It was bad enough we lived in the Carriage House apartments. Some of the worst apartments in Virginia Beach. I had hopes and dreams of someday getting the hell out of the slum-ass place. It was one of the worst neighborhoods in the area too. I don’t think my sister got it. She had her head in the material clouds all of the time.
Miley sucked her teeth and stormed out of the kitchen. I flopped down in one of the raggedy kitchen chairs. I covered my face with my hands and inhaled deeply. Thinking. I always felt bad when my sister and I argued.
Miley never liked to hear the truth, but as her older sister, it was my job to make sure she did. I mean, let’s face it, Miley and I were in the same boat so there was no sense in us pointing fingers. My mother left us both for dead when she died of a heroin overdose. I was fourteen and Miley was ten when we found our mother, slumped over, face gray, lips blue, with the needle still jammed in her arm. I had been the one who wiped Miley’s tears away and rocked her to sleep at night after that tragedy. I had to grow up fast after that. I had always played mother to my sister, even before our mother died, but after her death I became a fourteen-year-old adult. I had tears in my eyes now just thinking back to that time.
Miley and I knocked around to a few of our relatives after our mother died, but that shit didn’t last. My mother’s sister—yes, I refer to her as my mother’s sister and not my aunt—tried to sell us to her men friends for money. Verona straight tried to turn us into little prostitutes. One night, some big, fat white dude came to the house and requested a night with Miley. This nasty motherfucker said he wanted the youngest one in the house. That was the last straw for me. I had to whoop Verona’s ass, threaten that white man with a butcher’s knife, and take Miley and run like hell.

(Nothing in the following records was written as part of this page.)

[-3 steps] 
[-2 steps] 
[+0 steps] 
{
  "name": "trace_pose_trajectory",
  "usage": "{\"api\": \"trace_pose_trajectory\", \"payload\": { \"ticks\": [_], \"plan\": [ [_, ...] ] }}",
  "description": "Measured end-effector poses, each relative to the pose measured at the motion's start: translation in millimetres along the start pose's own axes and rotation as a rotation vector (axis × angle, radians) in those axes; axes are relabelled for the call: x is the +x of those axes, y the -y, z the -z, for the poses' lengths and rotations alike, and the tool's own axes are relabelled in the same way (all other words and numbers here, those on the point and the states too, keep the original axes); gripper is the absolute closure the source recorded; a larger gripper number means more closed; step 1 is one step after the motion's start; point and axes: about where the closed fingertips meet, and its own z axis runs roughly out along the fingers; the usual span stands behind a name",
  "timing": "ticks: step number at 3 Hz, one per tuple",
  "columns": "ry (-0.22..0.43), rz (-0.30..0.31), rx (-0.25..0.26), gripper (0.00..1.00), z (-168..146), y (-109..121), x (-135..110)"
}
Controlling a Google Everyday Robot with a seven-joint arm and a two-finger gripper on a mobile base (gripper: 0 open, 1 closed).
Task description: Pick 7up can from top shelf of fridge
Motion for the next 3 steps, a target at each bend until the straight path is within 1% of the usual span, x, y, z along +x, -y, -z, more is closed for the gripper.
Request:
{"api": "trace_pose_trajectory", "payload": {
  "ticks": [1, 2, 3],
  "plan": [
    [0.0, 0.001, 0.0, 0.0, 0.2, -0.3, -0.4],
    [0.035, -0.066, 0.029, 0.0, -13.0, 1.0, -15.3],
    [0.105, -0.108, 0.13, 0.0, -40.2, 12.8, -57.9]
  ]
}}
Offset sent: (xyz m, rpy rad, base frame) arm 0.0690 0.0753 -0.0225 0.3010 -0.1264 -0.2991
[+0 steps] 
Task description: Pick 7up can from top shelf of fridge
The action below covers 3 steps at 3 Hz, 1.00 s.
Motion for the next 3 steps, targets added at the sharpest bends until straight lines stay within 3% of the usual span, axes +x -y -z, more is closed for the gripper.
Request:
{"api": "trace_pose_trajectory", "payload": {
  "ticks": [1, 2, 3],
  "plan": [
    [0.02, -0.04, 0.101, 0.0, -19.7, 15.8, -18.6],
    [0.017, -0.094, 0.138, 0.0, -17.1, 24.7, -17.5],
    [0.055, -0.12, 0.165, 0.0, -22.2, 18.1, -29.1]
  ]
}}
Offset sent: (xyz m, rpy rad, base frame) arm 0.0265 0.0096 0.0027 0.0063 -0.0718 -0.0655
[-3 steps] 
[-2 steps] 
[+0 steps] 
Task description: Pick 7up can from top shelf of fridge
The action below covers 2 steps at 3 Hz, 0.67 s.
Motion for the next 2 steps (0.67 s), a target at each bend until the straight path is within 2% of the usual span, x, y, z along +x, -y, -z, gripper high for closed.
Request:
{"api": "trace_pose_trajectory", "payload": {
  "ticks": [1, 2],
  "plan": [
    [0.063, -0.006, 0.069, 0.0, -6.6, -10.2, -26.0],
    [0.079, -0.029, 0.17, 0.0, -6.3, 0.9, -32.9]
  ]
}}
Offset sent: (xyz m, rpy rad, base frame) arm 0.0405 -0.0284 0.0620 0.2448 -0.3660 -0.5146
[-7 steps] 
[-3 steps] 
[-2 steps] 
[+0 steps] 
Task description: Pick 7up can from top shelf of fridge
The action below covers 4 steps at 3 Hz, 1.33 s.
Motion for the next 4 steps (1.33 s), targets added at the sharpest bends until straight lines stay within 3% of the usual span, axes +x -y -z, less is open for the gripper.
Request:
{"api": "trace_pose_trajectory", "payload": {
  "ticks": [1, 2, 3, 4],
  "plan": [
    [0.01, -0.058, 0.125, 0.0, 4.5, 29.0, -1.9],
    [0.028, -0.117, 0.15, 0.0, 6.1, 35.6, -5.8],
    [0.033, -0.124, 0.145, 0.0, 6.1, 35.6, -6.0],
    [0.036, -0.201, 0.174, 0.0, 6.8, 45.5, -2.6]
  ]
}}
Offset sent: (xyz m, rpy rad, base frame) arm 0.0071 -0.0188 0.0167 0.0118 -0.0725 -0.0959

My mother’s brother, Darwin, another trifling ass family member, was collecting our Social Security check but leaving us starving with no clothes or shoes. Living with him was no better than being on the damn street. We never had food or clothes. This dude would be fly while Miley and I walked around with clothes so raggedy we looked like two homeless people.
Our last resort was my mother’s aunt, our great aunt. My grandmother’s sister, Bernice. As old as that bitch was, she had to be the worst of them all. She would make Miley and me get up at the crack of dawn to clean her house every day. When I say clean, I don’t mean straighten up or make up beds. I mean dust, mop, scrub, clean windows, and shit like that . . . every single day. Who needs their house cleaned every single damn day? Then that evil bitch Bernice would give us one meal of plain, watered-down grits but not until after all of the cleaning was done to her standards. After she used her white-gloved hand to inspect for dust and dirt, she’d feed us the slop and then make us leave the house. She would tell us we could not return until 9 PM at night when it was time for us to go to bed. Dinner . . . yeah right, that was a joke. We never got dinner unless Bernice was having company from her church. We would literally be roaming the streets all day long because going to school wasn’t even an option with the dirty, threadbare clothes she had us in. The fucking worst. I got so fed up, I grabbed Miley one day and dragged both of us downtown to Social Services. I signed myself and my sister into the system without even thinking twice. It was either that or we’d be homeless on the streets.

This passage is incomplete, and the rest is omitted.